THE TASK:
Take each line in the entries below that holds "floral" and show it.

GIVEN ENTRIES:
────
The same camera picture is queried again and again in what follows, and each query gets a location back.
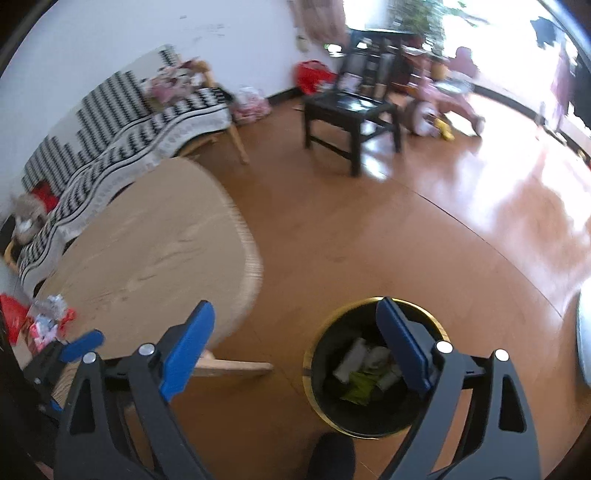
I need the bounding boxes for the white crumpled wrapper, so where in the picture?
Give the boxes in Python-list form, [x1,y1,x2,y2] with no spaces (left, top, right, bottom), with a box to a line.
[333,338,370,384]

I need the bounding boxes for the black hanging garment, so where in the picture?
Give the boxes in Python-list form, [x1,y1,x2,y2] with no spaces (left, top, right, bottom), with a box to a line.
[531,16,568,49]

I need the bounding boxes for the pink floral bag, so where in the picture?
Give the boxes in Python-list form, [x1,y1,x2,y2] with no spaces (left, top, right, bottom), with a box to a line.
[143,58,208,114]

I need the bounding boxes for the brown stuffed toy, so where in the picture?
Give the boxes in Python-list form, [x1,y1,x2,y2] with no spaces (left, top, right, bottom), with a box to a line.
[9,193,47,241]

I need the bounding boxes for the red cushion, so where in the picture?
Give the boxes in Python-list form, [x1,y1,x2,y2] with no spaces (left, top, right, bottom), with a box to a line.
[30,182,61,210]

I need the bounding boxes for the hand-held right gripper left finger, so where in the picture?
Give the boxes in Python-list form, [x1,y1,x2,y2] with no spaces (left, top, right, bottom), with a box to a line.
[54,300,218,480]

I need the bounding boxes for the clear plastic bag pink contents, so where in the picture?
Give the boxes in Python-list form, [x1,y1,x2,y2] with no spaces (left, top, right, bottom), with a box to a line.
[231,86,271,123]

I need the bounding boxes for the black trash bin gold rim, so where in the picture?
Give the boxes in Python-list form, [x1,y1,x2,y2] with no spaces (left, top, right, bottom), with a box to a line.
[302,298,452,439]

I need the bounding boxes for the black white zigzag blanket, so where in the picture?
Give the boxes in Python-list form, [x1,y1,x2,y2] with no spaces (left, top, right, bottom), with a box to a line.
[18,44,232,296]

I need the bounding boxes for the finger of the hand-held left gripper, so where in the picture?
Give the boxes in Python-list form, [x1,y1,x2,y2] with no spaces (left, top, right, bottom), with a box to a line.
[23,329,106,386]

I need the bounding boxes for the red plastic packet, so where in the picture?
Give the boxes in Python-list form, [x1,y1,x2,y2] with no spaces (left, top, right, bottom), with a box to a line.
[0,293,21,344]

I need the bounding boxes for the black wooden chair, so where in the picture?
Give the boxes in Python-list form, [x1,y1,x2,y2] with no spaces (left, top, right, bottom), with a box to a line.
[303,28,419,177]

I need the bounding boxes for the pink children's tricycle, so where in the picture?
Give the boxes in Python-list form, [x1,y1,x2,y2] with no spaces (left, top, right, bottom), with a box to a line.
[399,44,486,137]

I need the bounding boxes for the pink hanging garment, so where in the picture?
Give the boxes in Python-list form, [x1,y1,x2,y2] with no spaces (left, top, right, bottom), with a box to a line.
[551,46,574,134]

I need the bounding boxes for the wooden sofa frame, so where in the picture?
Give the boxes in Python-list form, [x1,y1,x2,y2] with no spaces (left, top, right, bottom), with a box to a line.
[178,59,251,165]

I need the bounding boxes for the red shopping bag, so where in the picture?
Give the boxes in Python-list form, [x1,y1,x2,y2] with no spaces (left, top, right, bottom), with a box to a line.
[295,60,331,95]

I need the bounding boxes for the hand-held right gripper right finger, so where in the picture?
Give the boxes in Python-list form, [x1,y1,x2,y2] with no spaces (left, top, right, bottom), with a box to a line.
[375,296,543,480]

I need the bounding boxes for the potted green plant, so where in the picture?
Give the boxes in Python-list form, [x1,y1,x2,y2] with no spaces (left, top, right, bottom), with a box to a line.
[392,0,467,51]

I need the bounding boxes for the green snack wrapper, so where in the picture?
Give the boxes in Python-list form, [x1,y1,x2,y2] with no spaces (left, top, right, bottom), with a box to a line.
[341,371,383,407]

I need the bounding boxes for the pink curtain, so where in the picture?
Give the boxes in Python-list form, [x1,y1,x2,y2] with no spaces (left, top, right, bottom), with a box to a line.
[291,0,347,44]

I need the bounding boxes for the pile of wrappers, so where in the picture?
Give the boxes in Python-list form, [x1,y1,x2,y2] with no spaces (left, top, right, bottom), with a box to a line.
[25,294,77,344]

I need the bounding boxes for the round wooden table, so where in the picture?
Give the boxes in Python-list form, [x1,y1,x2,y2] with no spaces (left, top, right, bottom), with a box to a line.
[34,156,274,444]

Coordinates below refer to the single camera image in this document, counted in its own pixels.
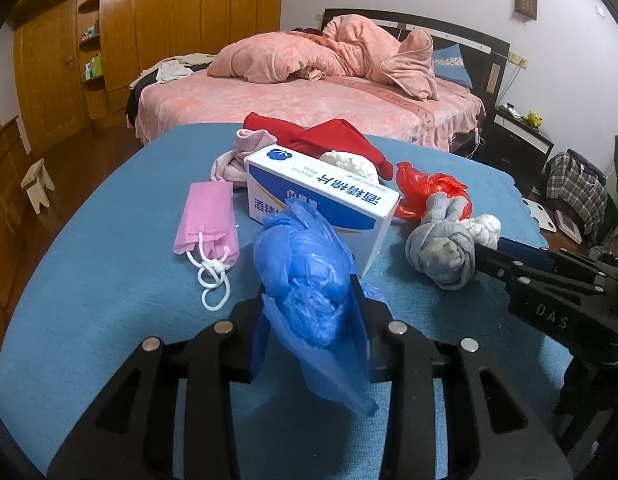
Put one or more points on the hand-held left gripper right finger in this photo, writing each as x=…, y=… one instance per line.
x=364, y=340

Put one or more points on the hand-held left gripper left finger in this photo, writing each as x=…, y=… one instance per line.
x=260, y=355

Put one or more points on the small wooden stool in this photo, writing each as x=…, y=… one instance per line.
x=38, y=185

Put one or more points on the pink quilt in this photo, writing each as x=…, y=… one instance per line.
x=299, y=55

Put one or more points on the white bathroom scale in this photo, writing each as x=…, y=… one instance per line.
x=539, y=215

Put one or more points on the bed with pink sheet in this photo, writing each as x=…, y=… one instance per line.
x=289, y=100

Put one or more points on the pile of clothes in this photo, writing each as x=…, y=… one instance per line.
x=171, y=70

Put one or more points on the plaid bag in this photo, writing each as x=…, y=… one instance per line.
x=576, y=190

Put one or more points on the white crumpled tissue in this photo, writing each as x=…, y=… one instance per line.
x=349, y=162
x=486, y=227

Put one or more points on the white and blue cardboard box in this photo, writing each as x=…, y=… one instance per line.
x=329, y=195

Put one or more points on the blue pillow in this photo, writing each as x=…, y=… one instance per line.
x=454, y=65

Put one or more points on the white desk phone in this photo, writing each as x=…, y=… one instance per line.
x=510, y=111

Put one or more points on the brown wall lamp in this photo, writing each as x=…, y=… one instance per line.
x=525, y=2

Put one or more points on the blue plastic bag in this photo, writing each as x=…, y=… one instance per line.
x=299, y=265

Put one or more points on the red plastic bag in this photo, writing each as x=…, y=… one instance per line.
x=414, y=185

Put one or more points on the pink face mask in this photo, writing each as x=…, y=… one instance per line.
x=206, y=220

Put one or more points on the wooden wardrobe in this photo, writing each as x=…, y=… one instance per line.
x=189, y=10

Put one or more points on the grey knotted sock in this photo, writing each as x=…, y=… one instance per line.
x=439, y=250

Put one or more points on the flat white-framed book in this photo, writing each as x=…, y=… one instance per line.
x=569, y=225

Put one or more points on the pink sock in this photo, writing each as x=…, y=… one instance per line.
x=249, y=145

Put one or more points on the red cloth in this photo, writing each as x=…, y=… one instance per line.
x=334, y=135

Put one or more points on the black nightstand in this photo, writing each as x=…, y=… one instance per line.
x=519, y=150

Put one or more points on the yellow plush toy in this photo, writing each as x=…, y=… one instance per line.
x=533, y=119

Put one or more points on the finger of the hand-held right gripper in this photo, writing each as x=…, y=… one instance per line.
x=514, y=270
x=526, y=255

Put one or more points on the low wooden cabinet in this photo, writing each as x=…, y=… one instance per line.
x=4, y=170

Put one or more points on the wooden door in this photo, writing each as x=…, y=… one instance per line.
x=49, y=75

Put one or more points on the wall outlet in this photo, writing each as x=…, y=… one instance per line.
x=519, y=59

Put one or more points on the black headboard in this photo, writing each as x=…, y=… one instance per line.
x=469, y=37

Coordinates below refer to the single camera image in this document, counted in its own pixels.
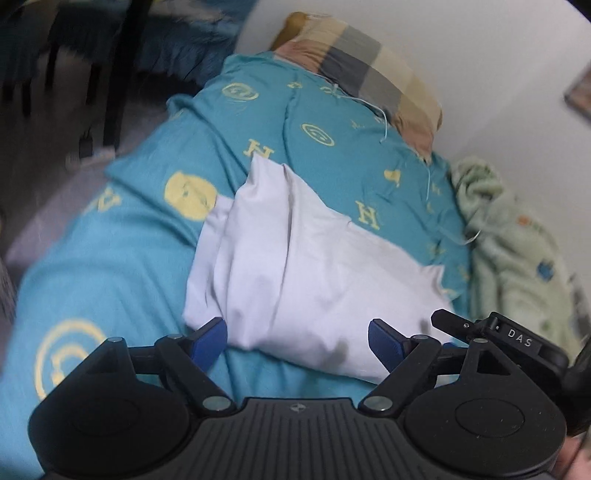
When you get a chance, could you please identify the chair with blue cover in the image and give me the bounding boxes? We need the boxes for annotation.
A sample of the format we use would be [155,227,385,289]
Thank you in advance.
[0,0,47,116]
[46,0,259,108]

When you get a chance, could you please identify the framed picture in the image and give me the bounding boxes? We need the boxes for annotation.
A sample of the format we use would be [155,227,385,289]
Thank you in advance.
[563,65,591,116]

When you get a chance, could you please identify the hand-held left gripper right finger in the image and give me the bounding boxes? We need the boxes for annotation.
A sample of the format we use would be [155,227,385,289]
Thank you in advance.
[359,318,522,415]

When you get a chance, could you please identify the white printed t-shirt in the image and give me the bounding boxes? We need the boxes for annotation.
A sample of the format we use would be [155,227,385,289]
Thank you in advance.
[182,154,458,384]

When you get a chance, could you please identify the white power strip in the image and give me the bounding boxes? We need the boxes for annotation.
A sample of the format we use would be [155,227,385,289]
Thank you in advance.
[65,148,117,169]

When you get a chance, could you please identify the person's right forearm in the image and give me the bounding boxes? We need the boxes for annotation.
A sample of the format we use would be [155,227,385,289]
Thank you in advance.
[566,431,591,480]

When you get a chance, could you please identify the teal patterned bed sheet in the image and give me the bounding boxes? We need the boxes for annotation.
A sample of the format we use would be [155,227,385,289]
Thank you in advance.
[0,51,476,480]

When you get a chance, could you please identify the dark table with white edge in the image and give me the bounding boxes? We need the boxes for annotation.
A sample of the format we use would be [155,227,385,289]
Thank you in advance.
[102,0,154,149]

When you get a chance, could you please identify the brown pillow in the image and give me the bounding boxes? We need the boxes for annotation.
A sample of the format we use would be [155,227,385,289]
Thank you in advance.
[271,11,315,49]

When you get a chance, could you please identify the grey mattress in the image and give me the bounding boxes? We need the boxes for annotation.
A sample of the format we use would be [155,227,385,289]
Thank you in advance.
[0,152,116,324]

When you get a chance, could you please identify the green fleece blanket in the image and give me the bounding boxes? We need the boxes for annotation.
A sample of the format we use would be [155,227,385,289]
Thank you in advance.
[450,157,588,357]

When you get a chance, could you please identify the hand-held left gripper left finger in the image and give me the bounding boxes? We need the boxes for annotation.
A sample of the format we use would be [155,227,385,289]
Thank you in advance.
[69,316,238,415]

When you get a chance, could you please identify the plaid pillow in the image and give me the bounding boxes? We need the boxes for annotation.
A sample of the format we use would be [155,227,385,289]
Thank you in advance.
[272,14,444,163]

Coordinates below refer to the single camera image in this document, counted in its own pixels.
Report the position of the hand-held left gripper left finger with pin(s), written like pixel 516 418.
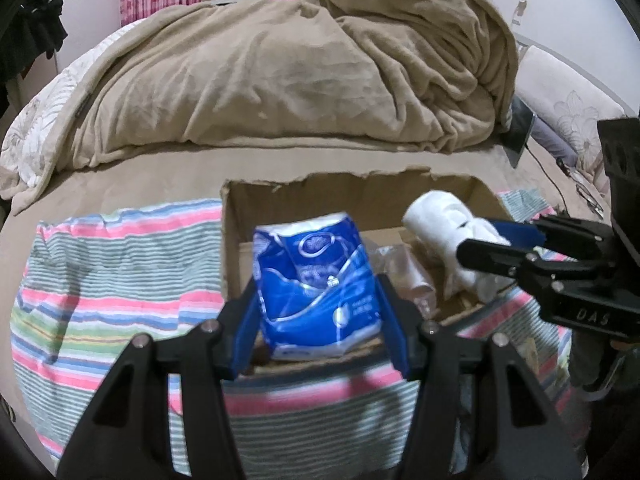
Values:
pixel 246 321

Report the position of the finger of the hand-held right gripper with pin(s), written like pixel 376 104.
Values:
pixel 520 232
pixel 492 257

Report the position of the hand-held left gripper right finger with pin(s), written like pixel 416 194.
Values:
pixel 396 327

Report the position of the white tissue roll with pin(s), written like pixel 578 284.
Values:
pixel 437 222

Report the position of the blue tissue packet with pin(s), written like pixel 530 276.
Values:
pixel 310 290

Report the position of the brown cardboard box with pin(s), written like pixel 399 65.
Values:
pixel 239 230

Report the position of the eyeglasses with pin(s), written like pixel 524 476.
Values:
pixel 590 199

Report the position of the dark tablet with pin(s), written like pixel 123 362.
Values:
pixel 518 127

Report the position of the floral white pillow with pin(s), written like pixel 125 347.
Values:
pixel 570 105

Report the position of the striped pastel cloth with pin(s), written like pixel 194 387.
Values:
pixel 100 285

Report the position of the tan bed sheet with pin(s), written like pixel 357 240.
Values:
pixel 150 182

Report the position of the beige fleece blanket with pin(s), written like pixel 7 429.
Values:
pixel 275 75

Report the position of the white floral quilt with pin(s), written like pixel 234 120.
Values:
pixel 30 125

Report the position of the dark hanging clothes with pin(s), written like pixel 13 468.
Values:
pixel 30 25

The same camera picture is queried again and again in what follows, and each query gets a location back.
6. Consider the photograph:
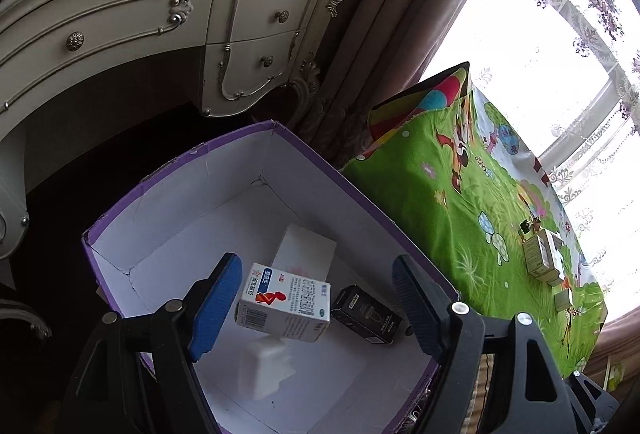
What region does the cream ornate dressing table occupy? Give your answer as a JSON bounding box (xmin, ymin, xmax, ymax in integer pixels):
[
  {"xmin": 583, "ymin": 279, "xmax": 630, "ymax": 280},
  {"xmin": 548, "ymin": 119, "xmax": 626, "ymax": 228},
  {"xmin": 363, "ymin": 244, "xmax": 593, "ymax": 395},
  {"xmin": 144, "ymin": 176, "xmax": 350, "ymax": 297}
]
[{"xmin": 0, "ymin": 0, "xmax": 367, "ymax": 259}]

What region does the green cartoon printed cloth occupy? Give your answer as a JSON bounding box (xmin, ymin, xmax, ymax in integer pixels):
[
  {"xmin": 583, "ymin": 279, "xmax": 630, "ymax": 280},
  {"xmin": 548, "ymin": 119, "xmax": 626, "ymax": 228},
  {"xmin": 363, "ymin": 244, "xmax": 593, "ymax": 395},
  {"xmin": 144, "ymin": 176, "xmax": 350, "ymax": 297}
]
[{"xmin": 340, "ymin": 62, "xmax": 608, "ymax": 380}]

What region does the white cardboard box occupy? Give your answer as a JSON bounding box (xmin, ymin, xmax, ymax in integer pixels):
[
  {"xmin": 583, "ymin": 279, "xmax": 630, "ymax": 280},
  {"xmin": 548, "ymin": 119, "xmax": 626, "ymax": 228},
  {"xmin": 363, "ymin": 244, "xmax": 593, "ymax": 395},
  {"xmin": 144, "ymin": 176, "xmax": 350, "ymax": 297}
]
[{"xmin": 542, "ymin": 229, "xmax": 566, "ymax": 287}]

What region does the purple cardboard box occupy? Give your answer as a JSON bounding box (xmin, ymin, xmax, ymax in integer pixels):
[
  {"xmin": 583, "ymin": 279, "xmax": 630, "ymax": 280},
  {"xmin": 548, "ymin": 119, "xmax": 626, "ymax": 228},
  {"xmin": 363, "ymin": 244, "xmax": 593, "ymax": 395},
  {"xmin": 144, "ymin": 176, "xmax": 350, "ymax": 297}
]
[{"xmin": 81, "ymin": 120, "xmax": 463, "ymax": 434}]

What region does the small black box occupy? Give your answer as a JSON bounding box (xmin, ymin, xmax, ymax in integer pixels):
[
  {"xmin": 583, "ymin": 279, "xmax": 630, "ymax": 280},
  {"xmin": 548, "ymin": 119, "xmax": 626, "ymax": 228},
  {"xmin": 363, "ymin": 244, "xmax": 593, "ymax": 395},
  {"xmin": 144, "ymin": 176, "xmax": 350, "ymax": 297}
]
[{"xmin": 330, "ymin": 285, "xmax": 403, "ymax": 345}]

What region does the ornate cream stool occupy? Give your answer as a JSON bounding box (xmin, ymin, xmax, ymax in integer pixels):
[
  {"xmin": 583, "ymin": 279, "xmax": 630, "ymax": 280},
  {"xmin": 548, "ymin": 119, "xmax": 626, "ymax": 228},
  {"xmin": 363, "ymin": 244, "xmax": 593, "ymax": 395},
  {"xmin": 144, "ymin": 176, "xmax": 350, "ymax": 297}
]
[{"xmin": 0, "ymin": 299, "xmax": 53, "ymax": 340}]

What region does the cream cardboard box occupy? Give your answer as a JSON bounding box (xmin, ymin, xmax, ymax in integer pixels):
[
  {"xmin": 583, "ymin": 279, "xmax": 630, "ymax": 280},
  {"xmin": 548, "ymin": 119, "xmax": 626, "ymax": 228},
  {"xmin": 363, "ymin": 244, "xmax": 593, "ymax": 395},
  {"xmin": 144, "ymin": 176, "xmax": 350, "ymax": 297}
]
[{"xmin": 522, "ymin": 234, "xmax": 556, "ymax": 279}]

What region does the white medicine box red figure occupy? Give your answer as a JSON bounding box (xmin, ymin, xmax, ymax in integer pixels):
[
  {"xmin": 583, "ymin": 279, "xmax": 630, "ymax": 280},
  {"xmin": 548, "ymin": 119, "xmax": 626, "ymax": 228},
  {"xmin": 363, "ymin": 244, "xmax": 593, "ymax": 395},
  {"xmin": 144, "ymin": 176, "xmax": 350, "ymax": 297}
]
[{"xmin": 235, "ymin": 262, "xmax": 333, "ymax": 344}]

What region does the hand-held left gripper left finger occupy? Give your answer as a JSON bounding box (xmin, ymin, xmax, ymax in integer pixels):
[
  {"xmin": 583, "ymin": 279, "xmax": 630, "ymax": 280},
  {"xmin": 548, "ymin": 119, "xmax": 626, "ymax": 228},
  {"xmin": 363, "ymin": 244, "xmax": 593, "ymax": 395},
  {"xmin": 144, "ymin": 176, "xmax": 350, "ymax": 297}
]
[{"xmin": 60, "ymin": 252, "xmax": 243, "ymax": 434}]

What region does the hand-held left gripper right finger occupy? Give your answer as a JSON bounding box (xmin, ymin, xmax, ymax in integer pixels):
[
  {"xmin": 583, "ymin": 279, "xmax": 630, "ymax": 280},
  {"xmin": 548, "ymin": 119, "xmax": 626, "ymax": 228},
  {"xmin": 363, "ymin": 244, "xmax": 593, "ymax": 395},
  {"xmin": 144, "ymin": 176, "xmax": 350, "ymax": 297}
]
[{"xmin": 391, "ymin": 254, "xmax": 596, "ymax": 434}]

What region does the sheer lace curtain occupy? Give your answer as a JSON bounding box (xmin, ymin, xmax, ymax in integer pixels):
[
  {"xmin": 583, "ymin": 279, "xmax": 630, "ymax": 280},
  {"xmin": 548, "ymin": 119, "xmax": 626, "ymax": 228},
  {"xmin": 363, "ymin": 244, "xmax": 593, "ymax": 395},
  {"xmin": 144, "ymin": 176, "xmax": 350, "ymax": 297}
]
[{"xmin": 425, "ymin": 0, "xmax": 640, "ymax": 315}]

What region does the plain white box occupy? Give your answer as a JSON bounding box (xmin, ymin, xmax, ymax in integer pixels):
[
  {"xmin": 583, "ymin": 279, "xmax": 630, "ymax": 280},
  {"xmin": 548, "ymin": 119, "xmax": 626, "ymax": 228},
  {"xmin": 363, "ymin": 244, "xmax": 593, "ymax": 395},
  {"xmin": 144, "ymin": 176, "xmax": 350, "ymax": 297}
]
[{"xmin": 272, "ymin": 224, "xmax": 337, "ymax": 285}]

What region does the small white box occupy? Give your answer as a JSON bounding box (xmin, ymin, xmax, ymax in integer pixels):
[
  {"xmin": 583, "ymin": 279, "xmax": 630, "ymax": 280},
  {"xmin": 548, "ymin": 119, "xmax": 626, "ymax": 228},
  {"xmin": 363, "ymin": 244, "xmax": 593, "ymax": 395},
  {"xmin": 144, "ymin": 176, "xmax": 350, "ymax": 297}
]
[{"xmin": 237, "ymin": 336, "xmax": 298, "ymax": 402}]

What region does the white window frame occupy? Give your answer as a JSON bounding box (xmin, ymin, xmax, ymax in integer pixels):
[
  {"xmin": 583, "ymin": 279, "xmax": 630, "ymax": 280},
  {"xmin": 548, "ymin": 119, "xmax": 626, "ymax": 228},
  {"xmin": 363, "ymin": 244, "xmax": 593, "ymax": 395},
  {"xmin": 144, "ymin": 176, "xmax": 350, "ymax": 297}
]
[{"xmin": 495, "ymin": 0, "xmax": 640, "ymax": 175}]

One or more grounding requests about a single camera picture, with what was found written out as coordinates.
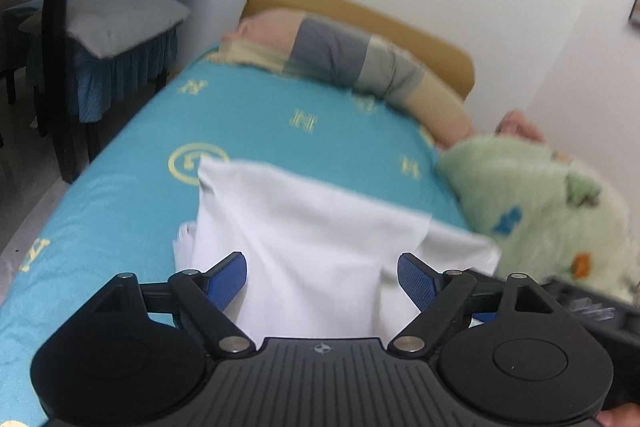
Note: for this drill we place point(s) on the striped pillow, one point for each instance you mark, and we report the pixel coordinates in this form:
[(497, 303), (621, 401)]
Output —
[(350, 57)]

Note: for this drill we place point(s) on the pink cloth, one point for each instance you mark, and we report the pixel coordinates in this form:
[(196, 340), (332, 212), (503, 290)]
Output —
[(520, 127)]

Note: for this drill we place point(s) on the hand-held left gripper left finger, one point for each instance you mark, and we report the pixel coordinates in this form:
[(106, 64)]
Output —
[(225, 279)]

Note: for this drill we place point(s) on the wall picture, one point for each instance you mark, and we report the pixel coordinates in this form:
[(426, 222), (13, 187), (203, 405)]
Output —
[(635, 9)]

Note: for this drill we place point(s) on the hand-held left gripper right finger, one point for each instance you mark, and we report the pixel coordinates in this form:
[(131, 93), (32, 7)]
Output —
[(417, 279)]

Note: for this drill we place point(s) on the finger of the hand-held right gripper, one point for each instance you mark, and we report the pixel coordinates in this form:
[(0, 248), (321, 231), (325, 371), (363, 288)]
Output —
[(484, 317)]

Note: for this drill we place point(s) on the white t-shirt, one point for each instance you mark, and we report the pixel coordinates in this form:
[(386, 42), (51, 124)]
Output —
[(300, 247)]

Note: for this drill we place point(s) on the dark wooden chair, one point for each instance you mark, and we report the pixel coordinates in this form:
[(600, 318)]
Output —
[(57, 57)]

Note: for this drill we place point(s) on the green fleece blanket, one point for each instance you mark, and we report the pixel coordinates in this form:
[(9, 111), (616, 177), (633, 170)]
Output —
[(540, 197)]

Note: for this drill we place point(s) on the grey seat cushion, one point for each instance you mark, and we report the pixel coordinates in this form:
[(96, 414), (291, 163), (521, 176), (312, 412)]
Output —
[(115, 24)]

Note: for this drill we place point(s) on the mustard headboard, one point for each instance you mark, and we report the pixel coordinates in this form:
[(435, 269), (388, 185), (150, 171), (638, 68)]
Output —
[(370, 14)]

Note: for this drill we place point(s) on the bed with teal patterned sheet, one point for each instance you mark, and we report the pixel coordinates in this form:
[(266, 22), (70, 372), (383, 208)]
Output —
────
SOLUTION:
I need the bounding boxes for the pink floral bag, so where in the picture?
Report the position of the floral white pillow with pin(s), written like pixel 125 347.
Report the position of the white floral quilt with pin(s), written like pixel 234 120.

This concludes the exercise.